On one gorgeous afternoon mid May, I went out on my own to conquer the six-mile loop around the craters. I had been working my way up to it, as running was one of the only ways I could find a sense of control in those frustrating indecisive times. I made my way up past the castle and to another group of condos where a mother was outside playing with her kids. Their lean and muscular, gray mastiff was leashed onto the fence that sat just off to the side of the dirt road. It was a very big beast. And as I got closer, it started barking up a territorial storm. I would’ve been petrified to continue onward had I not seen it securely tied up. Just a breather after that false moment of security, suddenly, its leash came undone, and in a split second it was lunging at me. There was nothing to stop it from attacking me, and I was gripped with fear. It latched on to my right hip at the bone, and I was face to face with it’s devilish white-blue eyes. This canine was all muscle, and all I could do was pray that it would loosen the searing bite it had on my flesh. The mother started screaming, not knowing what she should do, and suddenly the devil dog let go of me. I was so pumped up with adrenaline from the shear terror of the moment that I started running again as if my life depended on it. The woman screamed “Non correre!, Don’t run!.... I’m sorry!”, but I was already on auto pilot, fueled by an unbelievable rush that encompassed flight instinct, a biologically induced strength, and my common sense that said ‘get far away from here and do it fast’. I had never experienced a physical strength like it before, and haven’t since. I was unstoppable. I left the scene behind me in the dust and the distance, and without thought of slowing down, just kept on running.

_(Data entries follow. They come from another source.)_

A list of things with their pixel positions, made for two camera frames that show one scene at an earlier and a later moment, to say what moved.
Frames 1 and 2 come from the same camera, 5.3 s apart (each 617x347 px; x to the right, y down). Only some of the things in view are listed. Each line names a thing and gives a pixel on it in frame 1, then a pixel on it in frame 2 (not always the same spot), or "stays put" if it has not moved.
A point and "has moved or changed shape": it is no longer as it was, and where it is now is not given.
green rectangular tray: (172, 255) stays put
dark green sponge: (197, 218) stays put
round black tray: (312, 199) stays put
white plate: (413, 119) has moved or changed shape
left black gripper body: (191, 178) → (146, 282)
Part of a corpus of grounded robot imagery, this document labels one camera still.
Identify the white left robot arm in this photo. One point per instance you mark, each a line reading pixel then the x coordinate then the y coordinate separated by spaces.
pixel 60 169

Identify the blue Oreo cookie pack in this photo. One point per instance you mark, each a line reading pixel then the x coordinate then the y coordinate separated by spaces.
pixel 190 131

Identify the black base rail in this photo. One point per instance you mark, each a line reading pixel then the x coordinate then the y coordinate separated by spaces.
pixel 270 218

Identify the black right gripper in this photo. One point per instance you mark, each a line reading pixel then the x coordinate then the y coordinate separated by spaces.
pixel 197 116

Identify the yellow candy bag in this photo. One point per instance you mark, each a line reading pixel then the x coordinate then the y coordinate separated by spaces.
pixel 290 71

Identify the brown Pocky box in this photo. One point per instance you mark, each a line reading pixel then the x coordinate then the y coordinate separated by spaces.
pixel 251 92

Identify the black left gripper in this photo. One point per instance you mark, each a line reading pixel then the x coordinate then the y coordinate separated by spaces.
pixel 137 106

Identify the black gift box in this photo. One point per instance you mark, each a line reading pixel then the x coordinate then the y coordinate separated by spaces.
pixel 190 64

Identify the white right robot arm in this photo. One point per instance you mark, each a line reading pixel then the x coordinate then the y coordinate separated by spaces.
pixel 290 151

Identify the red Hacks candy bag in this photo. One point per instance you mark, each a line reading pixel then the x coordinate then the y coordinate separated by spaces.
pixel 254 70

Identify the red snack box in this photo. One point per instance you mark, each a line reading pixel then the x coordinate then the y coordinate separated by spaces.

I ran down into the lower lake section of the craters and moved through the landscape like a gazelle. Like a warrior. I was barely conscious of my body, my breath, or how far I’d gone. Before I knew it, I had made it all the way back around to the dirt road entrance that led back up to our house, and I began my last ascent. I got inside the house, and with the adrenaline finally waring off, I started to feel the hot pain from the bite again. I called Paolo at work and launched into the drama of the whole story. The creature had left a serious mark on my hip and broken the skin, which was already starting to bruise. Paolo was rightfully concerned, and offered to come home early, but knowing I was no longer in any real danger, I told him “Non ti preoccupare’, not to bother. I had experienced some gripping fear that day, but something had also freed itself up in me. After the terror, tears, sweat and distance I had run wore off, I wondered if it was time to leave. I wasn’t so much afraid to stay at Leonina, as I was afraid to NOT go back to New York. I feared I had been unconsciously living my days masquerading as my own worst enemy, and that it was time to stop the charade.